5'-AMP-activated protein kinase (AMPK) serves as an energy sensor and is at the center of control for a large number of metabolic reactions, thereby playing a crucial role in Type 2 diabetes and other human diseases. AMPK is present in the nucleus and cytoplasm; however, the mechanisms that regulate the intracellular localization of AMPK are poorly understood. We have now identified several factors that control the distribution of AMPK. Environmental stress regulates the intracellular localization of AMPK, and upon recovery from heat shock or oxidant exposure AMPK accumulates in the nuclei. We show that under normal growth conditions AMPK shuttles between the nucleus and the cytoplasm, a process that depends on the nuclear exporter Crm1. However, nucleocytoplasmic shuttling does not take place in high-density cell cultures, for which AMPK is confined to the cytoplasm. Furthermore, we demonstrate that signaling through the mitogen-activated protein kinase kinase (MEK)-->extracellular signal-regulated kinase 1/2 (ERK1/2) cascade plays a crucial role in controlling the proper localization of AMPK. As such, pharmacological inhibitors that interfere with this pathway alter AMPK distribution under nonstress conditions. Taken together, our studies identify novel links between the physiological state of the cell, the activation of MEK-->ERK1/2 signaling, and the nucleocytoplasmic distribution of AMPK. This sets the stage to develop new strategies to regulate the intracellular localization of AMPK and thereby the modification of targets that are relevant to human disease.

Stress inhibits nucleocytoplasmic shuttling of heat shock protein hsc70.
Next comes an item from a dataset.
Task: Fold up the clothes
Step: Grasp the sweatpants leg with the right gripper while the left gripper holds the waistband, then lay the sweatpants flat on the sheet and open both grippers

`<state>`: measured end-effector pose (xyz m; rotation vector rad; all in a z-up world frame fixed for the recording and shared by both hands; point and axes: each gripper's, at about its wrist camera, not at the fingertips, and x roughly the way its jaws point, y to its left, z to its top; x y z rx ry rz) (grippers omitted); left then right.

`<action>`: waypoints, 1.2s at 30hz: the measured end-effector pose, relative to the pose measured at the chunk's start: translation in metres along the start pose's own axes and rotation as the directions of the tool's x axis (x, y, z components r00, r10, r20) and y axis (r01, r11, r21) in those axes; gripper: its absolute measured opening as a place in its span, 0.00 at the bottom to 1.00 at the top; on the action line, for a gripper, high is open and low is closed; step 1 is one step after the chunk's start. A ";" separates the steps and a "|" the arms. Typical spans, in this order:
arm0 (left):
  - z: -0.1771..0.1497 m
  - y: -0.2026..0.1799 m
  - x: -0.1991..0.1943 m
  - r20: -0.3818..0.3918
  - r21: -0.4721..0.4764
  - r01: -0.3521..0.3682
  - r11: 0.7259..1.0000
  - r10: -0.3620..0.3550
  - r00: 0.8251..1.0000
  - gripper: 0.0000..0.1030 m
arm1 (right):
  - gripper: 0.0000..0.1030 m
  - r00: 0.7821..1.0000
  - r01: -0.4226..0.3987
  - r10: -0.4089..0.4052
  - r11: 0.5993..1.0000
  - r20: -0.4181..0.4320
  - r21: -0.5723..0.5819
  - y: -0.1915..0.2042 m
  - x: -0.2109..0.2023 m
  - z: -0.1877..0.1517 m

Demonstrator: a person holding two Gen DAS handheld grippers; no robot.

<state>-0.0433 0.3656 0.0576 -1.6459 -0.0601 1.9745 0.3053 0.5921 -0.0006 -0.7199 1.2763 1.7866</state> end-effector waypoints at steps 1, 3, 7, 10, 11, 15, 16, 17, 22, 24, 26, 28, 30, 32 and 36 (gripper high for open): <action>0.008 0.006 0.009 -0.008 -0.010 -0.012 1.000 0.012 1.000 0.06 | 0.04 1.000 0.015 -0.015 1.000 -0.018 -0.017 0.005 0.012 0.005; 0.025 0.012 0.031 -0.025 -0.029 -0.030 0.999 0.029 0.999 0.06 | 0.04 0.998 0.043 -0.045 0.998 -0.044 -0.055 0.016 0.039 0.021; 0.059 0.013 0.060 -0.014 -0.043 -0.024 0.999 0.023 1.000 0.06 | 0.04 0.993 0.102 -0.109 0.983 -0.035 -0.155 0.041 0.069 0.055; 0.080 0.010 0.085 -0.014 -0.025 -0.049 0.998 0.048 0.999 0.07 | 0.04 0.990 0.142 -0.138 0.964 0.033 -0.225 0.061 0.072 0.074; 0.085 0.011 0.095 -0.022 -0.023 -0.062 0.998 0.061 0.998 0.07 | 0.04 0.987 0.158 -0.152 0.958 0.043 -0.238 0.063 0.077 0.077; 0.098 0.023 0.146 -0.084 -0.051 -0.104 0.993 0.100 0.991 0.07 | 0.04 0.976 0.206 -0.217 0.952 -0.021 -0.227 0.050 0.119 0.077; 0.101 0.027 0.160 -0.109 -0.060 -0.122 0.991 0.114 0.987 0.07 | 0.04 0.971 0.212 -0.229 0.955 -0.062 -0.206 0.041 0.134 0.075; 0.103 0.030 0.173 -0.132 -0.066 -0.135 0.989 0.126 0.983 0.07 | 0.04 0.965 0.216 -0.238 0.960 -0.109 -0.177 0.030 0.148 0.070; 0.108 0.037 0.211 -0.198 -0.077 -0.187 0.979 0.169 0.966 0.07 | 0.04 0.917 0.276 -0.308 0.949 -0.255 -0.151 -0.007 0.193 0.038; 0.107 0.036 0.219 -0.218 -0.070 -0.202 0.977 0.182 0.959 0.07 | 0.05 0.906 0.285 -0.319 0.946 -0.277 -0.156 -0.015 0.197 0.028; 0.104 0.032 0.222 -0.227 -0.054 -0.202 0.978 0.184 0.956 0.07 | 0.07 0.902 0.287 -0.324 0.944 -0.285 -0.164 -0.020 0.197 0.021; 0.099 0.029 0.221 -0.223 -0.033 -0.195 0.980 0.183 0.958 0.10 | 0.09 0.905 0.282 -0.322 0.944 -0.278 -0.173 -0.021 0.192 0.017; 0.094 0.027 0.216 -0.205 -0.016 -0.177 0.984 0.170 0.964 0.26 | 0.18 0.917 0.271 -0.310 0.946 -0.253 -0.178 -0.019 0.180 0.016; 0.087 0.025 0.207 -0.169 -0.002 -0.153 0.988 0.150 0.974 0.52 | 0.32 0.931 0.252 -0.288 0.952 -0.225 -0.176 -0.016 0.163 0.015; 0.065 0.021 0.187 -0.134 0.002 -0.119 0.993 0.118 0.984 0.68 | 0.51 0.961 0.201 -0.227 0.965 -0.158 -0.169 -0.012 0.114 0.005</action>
Heat shock proteins of the hsp/hsc70 family are essential chaperones, implicated in the stress response, aging, and a growing number of human diseases. At the molecular level, hsc70s are required for the proper folding and intracellular targeting of polypeptides as well as the regulation of apoptosis. Cytoplasmic members of the hsp/hsc70 family are believed to shuttle between nuclei and cytoplasm; they are found in both compartments of unstressed cells. Our experiments demonstrate that actin filament-destabilizing drugs trigger the nuclear accumulation of hsc70s in unstressed and heat-shocked cells recovering from stress. Using human-mouse heterokaryons, we show that stress inhibits shuttling and sequesters the chaperone in nuclei. The inhibition of hsc70 shuttling upon heat shock is only transient, and transport is reestablished when cells recover from stress. Hsc70 shuttling is controlled by hsc70 retention in the nucleus, a process that is mediated by two distinct mechanisms, ATP-sensitive binding of hsc70s to chaperone substrates and, furthermore, the association with nucleoli. The nucleolar protein fibrillarin and ribosomal protein rpS6 were identified as components that show an increased association with hsc70s in the nucleus upon stress exposure. Together, our data suggest that stress abolishes the exit of hsc70s from the nucleus to the cytoplasm, thereby limiting their function to the nuclear compartment. We propose that during recovery from stress hsc70s are released from nuclear and nucleolar anchors, which is a prerequisite to restore shuttling.